→ INSTRUCTIONS TO FOLLOW: Only lines that contain the word "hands" are to be returned from the data below.

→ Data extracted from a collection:
※

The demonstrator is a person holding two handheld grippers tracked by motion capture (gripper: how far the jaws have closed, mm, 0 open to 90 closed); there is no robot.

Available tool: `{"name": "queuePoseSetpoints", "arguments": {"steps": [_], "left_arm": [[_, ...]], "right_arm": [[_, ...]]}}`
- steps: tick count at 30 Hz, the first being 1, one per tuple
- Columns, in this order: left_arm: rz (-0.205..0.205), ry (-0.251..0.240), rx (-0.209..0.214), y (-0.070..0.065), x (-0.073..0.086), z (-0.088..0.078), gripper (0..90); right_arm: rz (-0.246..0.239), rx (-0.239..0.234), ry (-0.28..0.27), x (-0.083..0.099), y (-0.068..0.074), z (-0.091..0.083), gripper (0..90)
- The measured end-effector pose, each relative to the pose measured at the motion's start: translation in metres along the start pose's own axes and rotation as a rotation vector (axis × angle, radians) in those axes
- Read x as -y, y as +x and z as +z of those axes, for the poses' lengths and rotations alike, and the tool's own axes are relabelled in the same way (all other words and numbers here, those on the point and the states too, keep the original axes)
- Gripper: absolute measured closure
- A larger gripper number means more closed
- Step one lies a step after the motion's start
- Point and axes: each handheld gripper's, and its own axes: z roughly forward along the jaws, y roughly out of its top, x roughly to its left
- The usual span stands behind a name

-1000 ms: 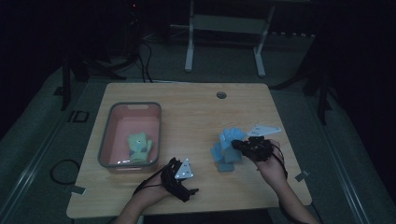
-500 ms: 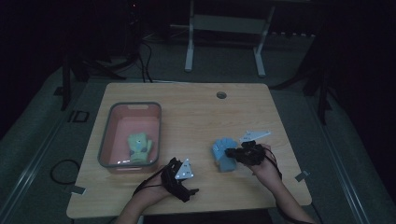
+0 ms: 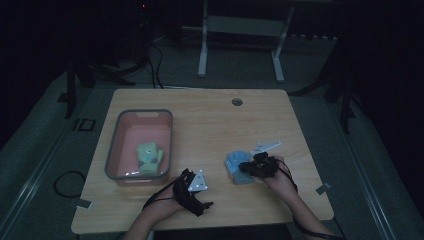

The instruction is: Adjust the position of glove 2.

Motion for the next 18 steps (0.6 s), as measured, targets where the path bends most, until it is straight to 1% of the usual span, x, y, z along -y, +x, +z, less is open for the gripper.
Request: {"name": "queuePoseSetpoints", "arguments": {"steps": [1,3,4,5,6,8,10,13,14,15,16,18], "left_arm": [[-0.003,-0.002,0.000,0.000,0.000,0.000,5.6],[-0.003,0.011,-0.011,-0.002,-0.002,-0.001,5.6],[0.003,0.016,-0.024,-0.003,-0.004,-0.001,5.6],[0.001,0.015,-0.042,-0.004,-0.006,-0.003,5.6],[-0.008,0.009,-0.049,-0.005,-0.008,-0.003,5.6],[-0.019,-0.005,-0.044,-0.006,-0.012,-0.005,5.6],[-0.031,0.003,-0.057,-0.008,-0.018,-0.005,5.6],[-0.039,0.011,-0.056,-0.012,-0.027,-0.003,5.6],[-0.043,0.002,-0.047,-0.013,-0.030,-0.002,5.6],[-0.041,-0.008,-0.028,-0.014,-0.033,-0.001,5.6],[-0.044,-0.012,-0.021,-0.014,-0.034,-0.001,6.3],[-0.023,-0.016,-0.014,-0.016,-0.039,0.004,7.1]], "right_arm": [[0.000,0.001,0.000,0.001,0.000,0.000,79.7],[0.003,0.006,-0.005,0.001,0.001,-0.002,77.3],[-0.002,0.013,-0.010,0.000,0.002,-0.004,76.4],[-0.005,0.018,-0.016,0.000,0.002,-0.006,75.6],[-0.004,0.018,-0.026,0.000,0.003,-0.009,74.1],[-0.008,0.030,-0.039,-0.001,0.003,-0.014,71.6],[-0.008,0.034,-0.055,-0.002,0.002,-0.020,68.4],[-0.008,0.049,-0.070,-0.003,-0.001,-0.026,63.4],[-0.007,0.052,-0.075,-0.003,-0.002,-0.027,63.3],[-0.003,0.058,-0.077,-0.004,-0.003,-0.028,63.0],[-0.003,0.062,-0.080,-0.004,-0.005,-0.029,62.2],[0.004,0.065,-0.086,-0.005,-0.008,-0.030,62.0]]}}
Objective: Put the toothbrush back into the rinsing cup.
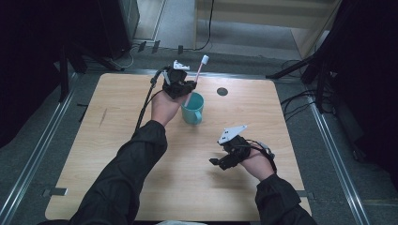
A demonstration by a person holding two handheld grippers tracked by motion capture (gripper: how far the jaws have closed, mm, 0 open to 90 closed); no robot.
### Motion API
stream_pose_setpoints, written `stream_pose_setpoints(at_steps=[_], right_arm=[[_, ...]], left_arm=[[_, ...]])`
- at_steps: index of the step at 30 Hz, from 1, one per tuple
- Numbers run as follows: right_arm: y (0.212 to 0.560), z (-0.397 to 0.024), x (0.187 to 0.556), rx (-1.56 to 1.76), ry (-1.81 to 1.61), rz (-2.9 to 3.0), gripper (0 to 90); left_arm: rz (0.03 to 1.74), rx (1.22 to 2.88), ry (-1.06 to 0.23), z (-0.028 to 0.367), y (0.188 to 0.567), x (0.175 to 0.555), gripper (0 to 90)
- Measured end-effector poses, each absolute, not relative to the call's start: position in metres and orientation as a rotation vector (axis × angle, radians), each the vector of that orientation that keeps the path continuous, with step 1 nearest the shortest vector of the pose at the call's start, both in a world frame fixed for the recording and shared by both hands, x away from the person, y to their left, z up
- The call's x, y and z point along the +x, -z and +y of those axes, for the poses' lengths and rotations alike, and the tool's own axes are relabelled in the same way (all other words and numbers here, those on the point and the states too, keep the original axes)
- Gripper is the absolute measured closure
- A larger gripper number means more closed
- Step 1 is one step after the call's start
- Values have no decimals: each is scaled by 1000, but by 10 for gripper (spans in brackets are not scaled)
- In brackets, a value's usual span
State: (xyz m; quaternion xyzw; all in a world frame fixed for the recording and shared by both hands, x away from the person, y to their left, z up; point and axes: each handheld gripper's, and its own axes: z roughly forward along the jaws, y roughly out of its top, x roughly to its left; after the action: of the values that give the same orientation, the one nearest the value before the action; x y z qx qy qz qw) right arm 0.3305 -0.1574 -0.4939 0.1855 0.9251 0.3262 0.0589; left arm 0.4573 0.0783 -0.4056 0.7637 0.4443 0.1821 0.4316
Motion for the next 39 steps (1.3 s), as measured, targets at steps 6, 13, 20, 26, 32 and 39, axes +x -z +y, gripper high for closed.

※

→ RESULT OF THIS TASK:
- Measured end-effector poses, each absolute, not relative to the call's start: position in metres and orientation as a rotation vector (axis × angle, radians), each the vector of that orientation that keeps the path continuous, with step 1 nearest the shortest vector of the pose at the call's start, both in a world frame fixed for the recording and shared by both hands, x away from the person, y to their left, z up
State: (xyz m; quaternion xyzw; all in a world frame fixed for the recording and shared by both hands, x away from the person, y to their left, z up; point and axes: each handheld gripper's, and its own axes: z roughly forward along the jaws, y roughly out of its top, x roughly to its left; after the action: of the values that give the same orientation, the one nearest the value before the action; x y z qx qy qz qw) right arm 0.3305 -0.1574 -0.4939 0.1855 0.9251 0.3262 0.0589; left arm 0.4573 0.0783 -0.4056 0.7637 0.4443 0.1821 0.4316

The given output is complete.